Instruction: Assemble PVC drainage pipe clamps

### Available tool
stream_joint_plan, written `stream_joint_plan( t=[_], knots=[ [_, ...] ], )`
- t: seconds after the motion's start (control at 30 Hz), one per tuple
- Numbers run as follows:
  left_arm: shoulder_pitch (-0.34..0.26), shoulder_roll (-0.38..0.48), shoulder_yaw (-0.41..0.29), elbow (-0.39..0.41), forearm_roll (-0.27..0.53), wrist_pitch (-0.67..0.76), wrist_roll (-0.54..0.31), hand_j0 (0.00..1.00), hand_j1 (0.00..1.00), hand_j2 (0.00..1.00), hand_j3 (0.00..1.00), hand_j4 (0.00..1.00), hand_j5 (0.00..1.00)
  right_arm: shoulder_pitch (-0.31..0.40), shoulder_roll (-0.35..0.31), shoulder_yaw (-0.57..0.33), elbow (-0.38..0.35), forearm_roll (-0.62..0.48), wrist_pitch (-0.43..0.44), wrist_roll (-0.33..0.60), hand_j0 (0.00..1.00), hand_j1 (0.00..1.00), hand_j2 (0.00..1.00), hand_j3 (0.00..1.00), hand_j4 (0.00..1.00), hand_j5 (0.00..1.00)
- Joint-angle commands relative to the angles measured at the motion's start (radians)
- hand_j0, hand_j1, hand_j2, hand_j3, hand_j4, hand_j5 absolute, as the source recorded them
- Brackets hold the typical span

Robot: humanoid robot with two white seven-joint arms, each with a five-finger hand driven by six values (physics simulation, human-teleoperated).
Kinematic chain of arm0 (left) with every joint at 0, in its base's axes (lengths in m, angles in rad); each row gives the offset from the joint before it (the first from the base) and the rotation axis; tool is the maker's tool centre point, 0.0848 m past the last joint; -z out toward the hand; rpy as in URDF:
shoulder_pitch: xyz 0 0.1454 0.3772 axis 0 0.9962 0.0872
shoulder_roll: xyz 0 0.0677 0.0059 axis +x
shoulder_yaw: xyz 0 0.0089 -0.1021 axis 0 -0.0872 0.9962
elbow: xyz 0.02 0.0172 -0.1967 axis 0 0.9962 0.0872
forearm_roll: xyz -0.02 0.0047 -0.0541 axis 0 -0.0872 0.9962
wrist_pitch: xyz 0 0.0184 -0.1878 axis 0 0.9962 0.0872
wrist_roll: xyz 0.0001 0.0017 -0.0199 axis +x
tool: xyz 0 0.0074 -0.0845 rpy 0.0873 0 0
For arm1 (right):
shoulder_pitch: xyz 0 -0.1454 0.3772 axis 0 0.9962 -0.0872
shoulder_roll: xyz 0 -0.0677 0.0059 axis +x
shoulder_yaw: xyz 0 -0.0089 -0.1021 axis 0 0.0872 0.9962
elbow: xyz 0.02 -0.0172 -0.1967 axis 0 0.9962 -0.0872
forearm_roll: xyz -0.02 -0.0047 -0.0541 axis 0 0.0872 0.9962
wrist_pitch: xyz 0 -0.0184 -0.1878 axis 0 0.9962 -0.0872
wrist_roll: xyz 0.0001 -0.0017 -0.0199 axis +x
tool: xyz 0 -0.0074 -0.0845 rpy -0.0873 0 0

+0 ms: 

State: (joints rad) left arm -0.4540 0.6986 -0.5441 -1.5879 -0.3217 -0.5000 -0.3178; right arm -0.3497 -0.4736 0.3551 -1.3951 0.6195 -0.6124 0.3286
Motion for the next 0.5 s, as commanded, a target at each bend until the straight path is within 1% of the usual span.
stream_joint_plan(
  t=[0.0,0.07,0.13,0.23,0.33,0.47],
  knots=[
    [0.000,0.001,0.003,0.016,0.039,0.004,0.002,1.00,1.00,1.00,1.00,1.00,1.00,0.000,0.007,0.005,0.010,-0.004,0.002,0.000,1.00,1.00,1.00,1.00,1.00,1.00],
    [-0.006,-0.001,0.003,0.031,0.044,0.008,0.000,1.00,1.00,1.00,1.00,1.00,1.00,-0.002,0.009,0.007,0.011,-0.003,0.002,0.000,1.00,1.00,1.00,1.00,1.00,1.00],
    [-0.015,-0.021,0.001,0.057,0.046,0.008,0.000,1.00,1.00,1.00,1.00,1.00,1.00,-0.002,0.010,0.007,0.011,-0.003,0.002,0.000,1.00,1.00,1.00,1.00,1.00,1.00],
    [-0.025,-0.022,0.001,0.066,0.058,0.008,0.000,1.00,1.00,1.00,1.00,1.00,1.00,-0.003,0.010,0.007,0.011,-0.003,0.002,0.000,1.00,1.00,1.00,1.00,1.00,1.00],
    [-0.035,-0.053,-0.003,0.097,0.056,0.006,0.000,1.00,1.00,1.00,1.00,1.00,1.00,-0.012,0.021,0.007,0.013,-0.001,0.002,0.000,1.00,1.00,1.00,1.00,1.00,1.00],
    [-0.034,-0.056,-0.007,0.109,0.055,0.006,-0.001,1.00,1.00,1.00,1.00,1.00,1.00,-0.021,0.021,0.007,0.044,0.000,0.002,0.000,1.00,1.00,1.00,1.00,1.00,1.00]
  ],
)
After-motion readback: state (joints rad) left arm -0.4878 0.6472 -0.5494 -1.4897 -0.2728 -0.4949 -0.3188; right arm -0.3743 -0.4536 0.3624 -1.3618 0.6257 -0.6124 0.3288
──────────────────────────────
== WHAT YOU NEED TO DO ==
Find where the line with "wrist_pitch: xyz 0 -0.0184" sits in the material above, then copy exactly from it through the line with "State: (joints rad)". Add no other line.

== SOLUTION FOR THIS TASK ==
wrist_pitch: xyz 0 -0.0184 -0.1878 axis 0 0.9962 -0.0872
wrist_roll: xyz 0.0001 -0.0017 -0.0199 axis +x
tool: xyz 0 -0.0074 -0.0845 rpy -0.0873 0 0

+0 ms: 

State: (joints rad) left arm -0.4540 0.6986 -0.5441 -1.5879 -0.3217 -0.5000 -0.3178; right arm -0.3497 -0.4736 0.3551 -1.3951 0.6195 -0.6124 0.3286

Nothing remains to be added to the exercise.